The antibiogram gives the periodic summary of antimicrobial susceptibilities of local bacterial isolates submitted to the hospitals microbiology laboratory. Antibiogram can be of great use in assessing the local susceptibility rates and can serve as a tool in designing the empirical antibiotic therapy and also in monitoring the resistance trends over time within in an institution. Pus samples from various clinical conditions like abscess, cellulitis, necrotizing fasciitis, wound infections; diabetic foot ulcers were included in the study. A total of 1124 positive cultures were obtained out of which 736 yielded various Gram negative organisms and 488 were Gram positive organisms. Only Gram negative organisms were considered in the study as gram negative organisms are common etiological agents of skin and soft tissue infections and pose a great challenge to the treating physician as they are known to develop a high antimicrobial resistance. The organisms isolated in our hospital were Pseudomonas aeruginosa (192), Klebsiella pneumonia (173), Escherichia coli (168), Citrobacter species (117), Acinetobacter species (47), and Proteus species (39). In our study which aims at formulating an empirical therapy for Gram negative organisms the drugs with highest sensitivity were Imipenem (51%), Amikacin (43%), Meropenem (38%), Tobramycin (36%), and Ciprofloxacin (34%) Gentamicin (34%), Netimicin (33%), Cotrimoxazole (32%), Piperacillin (28%),Tetracycline (28%), Ceftazidime (28%), Levofloxacin (26%), Ceftriaxone (26%), Colistin (22%), Carbenecillin (21%), Cefoperazone (21%), Cefoperazone +Sulbactum (21%), Azonetrem (21%), Cefipime (20%), Cefuroxime (17%), Cephaxlein (15%), Ampicillin (12%), Amoxyclav (10%). With the knowledge of most commonly isolated organisms causing SSTIs and their antimicrobial susceptibility patterns the clinicians can start the most likely antibiotic and can change accordingly once the sensitivity report is available.
Resistance, Antibiogram, Empirical therapy, Pseudomonas aeruginosa, Klebsiella pneumonia
Antimicrobial resistance is a global challenge. Survival of the fittest strategy by acquisition of resistant genes like any other living being has been used by bacteria. This can be slowed down by reducing the selective pressure on bacteria causing infectious diseases1.

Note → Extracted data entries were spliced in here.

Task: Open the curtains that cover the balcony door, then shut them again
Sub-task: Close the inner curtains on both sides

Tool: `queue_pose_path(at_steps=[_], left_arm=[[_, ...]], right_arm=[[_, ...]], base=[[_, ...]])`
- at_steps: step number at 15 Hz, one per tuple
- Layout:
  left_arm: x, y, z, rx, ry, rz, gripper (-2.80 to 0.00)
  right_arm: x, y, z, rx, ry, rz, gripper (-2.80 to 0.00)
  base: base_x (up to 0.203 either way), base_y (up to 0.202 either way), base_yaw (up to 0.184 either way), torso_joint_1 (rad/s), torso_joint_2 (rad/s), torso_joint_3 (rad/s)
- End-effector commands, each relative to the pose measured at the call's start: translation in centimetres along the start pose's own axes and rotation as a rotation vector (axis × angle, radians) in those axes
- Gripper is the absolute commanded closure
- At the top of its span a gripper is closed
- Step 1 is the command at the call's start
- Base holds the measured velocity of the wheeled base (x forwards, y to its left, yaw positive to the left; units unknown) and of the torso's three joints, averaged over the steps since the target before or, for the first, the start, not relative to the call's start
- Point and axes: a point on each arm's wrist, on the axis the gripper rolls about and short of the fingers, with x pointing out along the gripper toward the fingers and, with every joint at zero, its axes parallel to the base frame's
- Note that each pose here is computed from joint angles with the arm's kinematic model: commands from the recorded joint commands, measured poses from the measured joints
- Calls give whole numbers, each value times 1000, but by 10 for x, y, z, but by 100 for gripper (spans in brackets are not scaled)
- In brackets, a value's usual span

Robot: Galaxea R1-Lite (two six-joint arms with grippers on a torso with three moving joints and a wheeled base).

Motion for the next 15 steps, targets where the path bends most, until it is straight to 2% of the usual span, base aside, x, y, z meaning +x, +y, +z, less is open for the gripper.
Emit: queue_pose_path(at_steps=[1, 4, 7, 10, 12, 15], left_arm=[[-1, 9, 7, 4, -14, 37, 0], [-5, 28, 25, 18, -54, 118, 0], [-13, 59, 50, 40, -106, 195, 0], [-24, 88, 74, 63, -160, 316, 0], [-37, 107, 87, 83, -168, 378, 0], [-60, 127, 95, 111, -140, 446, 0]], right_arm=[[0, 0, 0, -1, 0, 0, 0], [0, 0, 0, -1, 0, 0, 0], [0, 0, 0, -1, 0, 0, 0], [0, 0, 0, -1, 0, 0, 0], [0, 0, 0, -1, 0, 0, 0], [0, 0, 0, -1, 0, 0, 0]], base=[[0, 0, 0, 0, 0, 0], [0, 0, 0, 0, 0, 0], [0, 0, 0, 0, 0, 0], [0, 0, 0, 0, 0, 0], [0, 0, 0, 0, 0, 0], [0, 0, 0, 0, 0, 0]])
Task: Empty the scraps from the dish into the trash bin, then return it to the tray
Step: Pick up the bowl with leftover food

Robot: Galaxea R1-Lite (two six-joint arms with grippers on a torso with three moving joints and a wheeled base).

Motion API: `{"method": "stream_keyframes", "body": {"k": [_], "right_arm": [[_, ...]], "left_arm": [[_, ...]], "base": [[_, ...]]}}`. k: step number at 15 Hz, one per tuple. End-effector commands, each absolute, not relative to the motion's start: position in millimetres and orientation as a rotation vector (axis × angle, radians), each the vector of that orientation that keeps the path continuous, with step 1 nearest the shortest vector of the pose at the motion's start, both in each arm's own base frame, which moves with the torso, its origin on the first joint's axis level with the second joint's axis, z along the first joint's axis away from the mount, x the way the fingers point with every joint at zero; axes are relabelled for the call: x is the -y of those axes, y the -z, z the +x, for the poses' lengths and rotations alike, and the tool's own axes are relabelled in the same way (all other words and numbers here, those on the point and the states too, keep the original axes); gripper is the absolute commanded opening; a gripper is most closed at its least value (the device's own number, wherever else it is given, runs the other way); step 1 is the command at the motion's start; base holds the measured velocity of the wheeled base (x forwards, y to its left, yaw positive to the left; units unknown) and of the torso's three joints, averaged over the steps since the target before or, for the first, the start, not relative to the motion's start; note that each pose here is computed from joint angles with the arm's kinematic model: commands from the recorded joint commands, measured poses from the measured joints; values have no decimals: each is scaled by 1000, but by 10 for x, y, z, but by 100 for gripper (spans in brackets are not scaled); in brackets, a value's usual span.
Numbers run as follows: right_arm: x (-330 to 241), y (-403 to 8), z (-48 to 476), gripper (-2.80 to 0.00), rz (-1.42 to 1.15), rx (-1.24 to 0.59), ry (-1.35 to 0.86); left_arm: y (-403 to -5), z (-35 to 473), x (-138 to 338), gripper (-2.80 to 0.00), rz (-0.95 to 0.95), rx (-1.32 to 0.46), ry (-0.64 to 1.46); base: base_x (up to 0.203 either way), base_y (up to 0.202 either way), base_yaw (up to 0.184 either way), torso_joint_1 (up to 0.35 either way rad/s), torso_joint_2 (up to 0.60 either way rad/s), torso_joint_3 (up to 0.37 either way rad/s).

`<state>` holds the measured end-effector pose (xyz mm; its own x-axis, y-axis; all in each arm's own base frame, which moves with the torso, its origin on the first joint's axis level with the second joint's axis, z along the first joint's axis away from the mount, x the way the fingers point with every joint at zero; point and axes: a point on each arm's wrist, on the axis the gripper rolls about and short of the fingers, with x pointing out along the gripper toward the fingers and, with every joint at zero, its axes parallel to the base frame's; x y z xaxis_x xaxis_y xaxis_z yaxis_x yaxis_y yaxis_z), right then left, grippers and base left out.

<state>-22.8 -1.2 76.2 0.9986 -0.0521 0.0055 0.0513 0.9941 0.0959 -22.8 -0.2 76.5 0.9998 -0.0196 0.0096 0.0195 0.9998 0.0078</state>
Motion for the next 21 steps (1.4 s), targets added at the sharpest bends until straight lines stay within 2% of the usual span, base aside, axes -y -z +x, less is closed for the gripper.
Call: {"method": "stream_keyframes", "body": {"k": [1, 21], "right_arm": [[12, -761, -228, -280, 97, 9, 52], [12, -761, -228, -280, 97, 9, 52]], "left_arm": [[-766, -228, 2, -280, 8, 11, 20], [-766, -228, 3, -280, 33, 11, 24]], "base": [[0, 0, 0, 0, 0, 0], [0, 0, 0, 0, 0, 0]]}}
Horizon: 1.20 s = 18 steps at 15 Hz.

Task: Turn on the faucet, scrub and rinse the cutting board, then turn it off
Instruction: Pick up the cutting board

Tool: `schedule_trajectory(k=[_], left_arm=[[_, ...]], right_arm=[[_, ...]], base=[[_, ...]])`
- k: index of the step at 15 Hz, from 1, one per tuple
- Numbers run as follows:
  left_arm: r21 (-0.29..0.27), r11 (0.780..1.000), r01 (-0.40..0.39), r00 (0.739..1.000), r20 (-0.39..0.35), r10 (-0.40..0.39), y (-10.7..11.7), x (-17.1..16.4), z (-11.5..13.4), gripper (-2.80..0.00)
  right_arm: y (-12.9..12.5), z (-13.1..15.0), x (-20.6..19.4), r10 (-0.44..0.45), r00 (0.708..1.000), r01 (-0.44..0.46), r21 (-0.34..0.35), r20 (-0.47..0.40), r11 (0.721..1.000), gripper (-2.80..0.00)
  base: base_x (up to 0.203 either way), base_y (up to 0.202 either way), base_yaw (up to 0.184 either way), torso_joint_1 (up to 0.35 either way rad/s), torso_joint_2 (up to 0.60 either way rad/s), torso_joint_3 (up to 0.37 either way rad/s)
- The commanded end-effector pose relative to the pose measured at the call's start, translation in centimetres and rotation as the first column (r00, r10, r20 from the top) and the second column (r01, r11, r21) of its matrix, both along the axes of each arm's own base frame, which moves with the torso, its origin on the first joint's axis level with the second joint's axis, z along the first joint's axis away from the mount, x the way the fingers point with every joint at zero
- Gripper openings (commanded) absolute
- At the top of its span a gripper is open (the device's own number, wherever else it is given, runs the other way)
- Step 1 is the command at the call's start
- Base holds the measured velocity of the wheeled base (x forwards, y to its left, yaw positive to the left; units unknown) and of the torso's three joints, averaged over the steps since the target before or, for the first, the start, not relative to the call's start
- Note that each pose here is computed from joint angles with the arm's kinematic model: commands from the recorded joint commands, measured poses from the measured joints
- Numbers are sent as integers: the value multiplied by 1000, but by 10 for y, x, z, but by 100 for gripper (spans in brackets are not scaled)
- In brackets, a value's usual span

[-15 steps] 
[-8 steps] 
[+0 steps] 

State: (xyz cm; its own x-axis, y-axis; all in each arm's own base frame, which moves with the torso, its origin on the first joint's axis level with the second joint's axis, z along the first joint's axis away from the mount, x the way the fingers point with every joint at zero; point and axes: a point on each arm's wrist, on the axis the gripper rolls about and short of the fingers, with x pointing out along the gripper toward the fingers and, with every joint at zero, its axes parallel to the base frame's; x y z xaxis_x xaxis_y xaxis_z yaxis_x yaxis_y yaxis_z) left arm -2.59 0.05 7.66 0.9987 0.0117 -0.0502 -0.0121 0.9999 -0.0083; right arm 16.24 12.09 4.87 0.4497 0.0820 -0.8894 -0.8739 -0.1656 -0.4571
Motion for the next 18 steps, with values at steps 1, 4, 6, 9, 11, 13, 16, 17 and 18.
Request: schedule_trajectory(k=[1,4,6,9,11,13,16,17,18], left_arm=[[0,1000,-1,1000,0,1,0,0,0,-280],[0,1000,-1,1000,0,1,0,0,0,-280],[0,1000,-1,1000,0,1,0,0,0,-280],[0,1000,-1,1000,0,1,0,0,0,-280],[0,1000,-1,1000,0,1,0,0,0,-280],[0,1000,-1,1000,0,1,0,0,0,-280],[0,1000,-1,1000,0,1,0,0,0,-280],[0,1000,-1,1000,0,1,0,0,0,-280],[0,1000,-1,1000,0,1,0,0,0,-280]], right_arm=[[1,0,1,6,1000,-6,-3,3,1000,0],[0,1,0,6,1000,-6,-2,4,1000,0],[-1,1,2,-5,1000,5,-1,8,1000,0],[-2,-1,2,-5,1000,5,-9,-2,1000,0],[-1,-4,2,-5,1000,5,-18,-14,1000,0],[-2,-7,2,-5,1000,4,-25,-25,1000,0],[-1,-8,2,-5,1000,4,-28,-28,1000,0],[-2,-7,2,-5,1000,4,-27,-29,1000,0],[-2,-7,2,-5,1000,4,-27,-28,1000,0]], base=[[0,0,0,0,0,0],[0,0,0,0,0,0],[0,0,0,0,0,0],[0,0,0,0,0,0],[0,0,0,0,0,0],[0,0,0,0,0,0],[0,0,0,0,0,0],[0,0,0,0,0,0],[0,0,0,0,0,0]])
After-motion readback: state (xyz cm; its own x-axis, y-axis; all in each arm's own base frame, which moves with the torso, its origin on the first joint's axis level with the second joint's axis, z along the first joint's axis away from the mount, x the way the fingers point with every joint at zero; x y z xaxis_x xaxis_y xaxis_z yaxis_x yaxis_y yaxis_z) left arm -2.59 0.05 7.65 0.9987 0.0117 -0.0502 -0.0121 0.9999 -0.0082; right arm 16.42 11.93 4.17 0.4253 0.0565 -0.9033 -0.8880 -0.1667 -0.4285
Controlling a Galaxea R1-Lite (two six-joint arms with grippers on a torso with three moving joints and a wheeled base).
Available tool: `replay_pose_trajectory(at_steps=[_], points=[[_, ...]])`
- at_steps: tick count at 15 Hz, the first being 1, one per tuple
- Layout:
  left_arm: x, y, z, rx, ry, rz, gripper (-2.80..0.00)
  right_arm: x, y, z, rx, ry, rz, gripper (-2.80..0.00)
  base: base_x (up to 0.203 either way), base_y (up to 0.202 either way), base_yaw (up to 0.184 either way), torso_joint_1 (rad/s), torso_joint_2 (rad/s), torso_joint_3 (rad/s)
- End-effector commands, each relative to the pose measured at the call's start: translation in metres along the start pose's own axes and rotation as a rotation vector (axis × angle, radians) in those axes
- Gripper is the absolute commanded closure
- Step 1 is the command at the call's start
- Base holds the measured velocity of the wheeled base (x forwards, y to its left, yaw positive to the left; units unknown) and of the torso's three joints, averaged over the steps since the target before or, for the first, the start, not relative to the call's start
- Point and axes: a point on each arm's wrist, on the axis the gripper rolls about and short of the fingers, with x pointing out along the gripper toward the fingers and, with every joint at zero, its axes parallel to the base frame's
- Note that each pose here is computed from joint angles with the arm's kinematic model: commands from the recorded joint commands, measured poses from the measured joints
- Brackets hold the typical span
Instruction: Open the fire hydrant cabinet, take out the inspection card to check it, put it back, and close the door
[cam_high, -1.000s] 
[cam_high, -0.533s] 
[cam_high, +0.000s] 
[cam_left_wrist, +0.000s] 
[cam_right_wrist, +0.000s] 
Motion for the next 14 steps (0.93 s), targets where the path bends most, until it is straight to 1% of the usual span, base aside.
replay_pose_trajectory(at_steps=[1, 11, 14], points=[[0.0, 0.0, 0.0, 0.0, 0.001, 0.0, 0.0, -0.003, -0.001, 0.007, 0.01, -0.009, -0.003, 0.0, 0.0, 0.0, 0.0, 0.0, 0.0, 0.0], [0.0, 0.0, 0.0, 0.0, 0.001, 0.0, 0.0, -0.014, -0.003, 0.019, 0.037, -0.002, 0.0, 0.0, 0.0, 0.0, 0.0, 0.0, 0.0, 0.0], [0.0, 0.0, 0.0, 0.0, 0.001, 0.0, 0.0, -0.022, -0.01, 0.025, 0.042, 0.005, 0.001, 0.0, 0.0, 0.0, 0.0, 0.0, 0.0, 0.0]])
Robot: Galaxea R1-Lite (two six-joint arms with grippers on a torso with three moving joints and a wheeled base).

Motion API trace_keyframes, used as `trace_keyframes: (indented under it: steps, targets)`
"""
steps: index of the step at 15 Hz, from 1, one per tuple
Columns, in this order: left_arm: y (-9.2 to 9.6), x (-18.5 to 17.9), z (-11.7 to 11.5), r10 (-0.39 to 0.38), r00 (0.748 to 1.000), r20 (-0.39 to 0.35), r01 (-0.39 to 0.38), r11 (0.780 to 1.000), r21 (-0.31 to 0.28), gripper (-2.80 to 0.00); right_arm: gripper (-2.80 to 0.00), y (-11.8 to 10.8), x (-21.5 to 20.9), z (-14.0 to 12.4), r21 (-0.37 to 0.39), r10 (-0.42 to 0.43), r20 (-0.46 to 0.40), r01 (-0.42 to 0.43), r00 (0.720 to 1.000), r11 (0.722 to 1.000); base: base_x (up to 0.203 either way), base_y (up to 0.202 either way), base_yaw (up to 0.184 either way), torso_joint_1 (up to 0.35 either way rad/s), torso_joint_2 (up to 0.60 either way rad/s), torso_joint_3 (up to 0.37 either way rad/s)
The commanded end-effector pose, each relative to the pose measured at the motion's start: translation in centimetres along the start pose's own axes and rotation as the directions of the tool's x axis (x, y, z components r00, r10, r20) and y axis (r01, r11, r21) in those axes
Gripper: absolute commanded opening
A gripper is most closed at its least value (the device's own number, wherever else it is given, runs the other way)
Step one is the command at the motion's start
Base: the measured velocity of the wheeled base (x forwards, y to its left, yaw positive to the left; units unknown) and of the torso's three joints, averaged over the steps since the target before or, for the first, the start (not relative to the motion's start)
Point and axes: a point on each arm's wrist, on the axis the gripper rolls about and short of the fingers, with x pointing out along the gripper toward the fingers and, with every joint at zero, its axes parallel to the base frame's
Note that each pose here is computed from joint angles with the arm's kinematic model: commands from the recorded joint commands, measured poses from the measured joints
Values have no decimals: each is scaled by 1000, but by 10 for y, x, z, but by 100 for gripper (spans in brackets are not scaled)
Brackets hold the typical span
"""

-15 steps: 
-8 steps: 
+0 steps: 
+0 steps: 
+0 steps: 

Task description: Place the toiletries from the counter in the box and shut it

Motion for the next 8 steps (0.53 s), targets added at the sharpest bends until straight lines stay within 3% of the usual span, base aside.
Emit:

The antibiogram gives the periodic summary of antimicrobial susceptibilities of local bacterial isolates submitted to the hospitals microbiology laboratory. Antibiogram can be of great use in assessing the local susceptibility rates and can serve as a tool in designing the empirical antibiotic therapy and also in monitoring the resistance trends over time within in an institution2.
Antimicrobial resistance (AMR) in Gram negative bacteria (GNB) has been a significant cause of severe infections across the world, with increasing morbidity and mortality rates, prolonged hospitalization, significant increase in the cost of medical care and also increased rates of hospital acquired infections3.
Skin and Soft tissue infections involve the microbial invasion of the skin and underlying tissues and range from mild infections such as pyoderma to serious life threatening infections such as necrotizing fasciitis4.
The risk factors may be patient related to age more than 60 years, malnutrition, diabetes, immunosuppression, skin colonization with Methicillin Resistant Staphylococcus aureus (MRSA), presence of skin diseases, smoking and obesity. Procedure related risk factors like improper surgical scrub, inadequate skin antisepsis, prolonged operative time, inadequate antimicrobial prophylaxis, poor perioperative glycemic control surgical drains, inadequate disinfection and sterilization, emergency procedure and perioperative shaving 5.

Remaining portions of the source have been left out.